第四十九章 吸血甲蟲
光肩星天牛產卵、蛀杆的時候,雙叉犀金龜也沒閒著。堅睿身上的兩隻雙叉犀金龜以樹汁為食,以樹葉為遮蔽物,躲在堅睿的小樹頭上,吃喝拉撒睡,全在樹上弄,兩隻金龜過起了逍遙自在的神仙生活。
天牛、鍬甲、吉丁、夜蛾等昆蟲都圍在雙叉犀金龜開出的溝槽附近,舔食剛剛流出的汁液。進入雌金龜嘴裡的樹汁明顯減少,雄金龜不得不努力地耕耘,以期流出更多的汁液。
「媽呀!疼死我了,這兩隻金龜真可惡,拿我的汁液餵養了這麼多昆蟲。」堅睿哭咧咧地叫道。

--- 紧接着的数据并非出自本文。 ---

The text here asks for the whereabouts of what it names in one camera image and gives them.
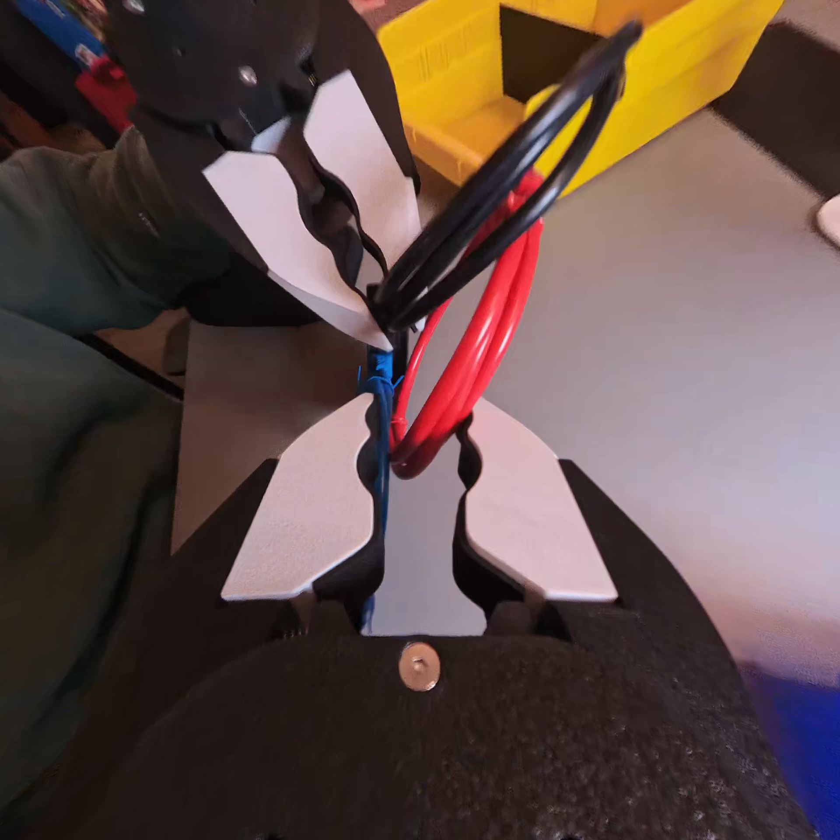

「你的小杜鵑呢?趕快請它幫忙驅散這些吸血的昆蟲呀。」舞蝶說道。
「哎!小杜鵑真煩人,要麼是受了褐金龜的賄賂,要麼就是坐在樹下想著守株待兔。總之,它就是這副德行,微閉雙眼,似老僧入一般淡定,它真討厭!」堅睿叫苦道。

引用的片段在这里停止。